Study: GPL loses ground in open source development

By Matthew Broersma, ZDNet UK
Thursday, July 02, 2009 02:53 PM

The GNU General Public Licence is falling in popularity, according to figures released by Black Duck that looked at all versions of the GPL as a whole.

At the same time, Microsoft's open source software license, MS-PL, is gaining ground in the open source realm, the company said in a report Tuesday.

Black Duck, which provides services and products for developers working with open source code, compiled the figures from its database of more than 200,000 open source projects collected from the internet.

The company found that the GPL was the most popular open source license, used by about 65 percent of the projects in the survey. In addition, it said that usage of the GPL v3 license had expanded fourfold in the past year, from 2,345 in June 2008 to 9,500 in the current study.

Over the past year, the GPL v3 has moved past the Mozilla, MIT and Apache licenses to the number five spot, behind the BSD license. Black Duck predicted that the GPL v3 would pass the BSD license in about six months.

However, the GPL's share of overall license-use dropped 5 percent, from about 70 percent a year ago to about 65 percent now.
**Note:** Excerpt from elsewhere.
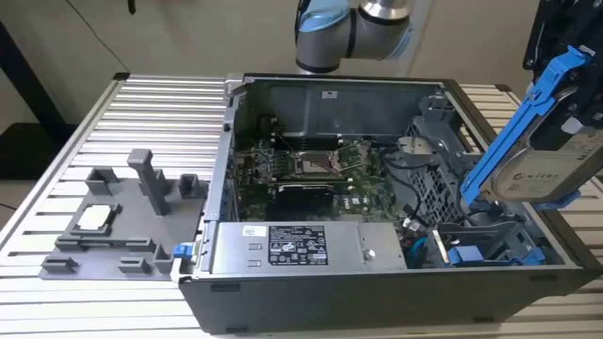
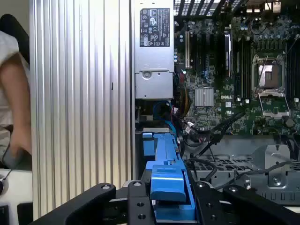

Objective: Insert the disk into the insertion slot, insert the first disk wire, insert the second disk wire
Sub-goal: 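Insert the disk into the insertion slot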

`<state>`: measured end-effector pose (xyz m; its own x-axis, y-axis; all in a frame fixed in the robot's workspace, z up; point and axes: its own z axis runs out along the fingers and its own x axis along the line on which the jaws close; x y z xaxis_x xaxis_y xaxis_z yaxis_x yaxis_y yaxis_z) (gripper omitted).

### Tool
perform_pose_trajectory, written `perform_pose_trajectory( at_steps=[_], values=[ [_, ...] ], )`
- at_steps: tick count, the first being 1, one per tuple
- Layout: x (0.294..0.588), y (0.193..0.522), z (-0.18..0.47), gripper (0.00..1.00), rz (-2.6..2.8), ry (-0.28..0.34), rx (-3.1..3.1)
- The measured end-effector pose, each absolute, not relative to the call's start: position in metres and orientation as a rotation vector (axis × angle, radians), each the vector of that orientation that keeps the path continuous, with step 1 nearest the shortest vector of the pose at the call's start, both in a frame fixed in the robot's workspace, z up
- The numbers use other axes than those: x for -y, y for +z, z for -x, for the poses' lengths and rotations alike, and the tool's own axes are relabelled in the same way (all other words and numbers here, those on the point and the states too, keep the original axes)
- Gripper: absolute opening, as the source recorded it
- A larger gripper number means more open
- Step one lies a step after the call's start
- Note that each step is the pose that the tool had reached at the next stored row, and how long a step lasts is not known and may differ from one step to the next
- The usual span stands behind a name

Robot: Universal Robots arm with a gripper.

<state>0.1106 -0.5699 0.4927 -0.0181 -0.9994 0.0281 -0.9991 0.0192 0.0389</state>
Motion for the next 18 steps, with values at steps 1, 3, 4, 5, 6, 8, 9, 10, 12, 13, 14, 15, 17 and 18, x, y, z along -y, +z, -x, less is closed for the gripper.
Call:
perform_pose_trajectory(
  at_steps=[1,3,4,5,6,8,9,10,12,13,14,15,17,18],
  values=[
    [0.5699,0.4927,-0.1106,0.33,-2.167,-0.012,2.208],
    [0.5699,0.4927,-0.1106,0.33,-2.166,-0.010,2.207],
    [0.5699,0.4927,-0.1106,0.33,-2.166,-0.010,2.207],
    [0.5699,0.4927,-0.1106,0.33,-2.166,-0.009,2.207],
    [0.5699,0.4927,-0.1106,0.33,-2.166,-0.009,2.207],
    [0.5699,0.4927,-0.1106,0.33,-2.166,-0.009,2.207],
    [0.5699,0.4926,-0.1106,0.33,-2.166,-0.009,2.207],
    [0.5699,0.4924,-0.1106,0.33,-2.166,-0.009,2.207],
    [0.5699,0.4918,-0.1106,0.33,-2.166,-0.009,2.207],
    [0.5699,0.4913,-0.1106,0.33,-2.166,-0.009,2.207],
    [0.5699,0.4904,-0.1106,0.33,-2.166,-0.009,2.207],
    [0.5699,0.4888,-0.1106,0.33,-2.166,-0.009,2.207],
    [0.5699,0.4855,-0.1106,0.33,-2.166,-0.009,2.207],
    [0.5699,0.4839,-0.1106,0.33,-2.166,-0.009,2.207]
  ],
)
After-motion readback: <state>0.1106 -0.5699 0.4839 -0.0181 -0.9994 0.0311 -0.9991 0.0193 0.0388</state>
Black Duck attributed the decline in the GPL's dominance to "pragmatism" on the part of software developers and users, who are increasingly moving to licenses that place fewer restrictions on how the code may be used.

"Many developers are selecting licenses that are less restrictive, a move that underscores the broader adoption and value of open source in today's multi source development environments," Black Duck executive vice president Peter Vescuso, said in a statement.

The MS-PL has benefited from this trend to become the 10th most popular license in Black Duck's database, used by 1.02 percent of all the projects in the study, the company said.

Most MS-PL projects are on Microsoft's CodePlex website and are oriented for Windows and .Net, it added.

Black Duck also noted that more software providers have moved to an "open core" licensing model in the past year. Under this model, companies offer proprietary extensions around an open source core, with examples including MySQL, PostgreSQL, and Continuent, Black Duck said.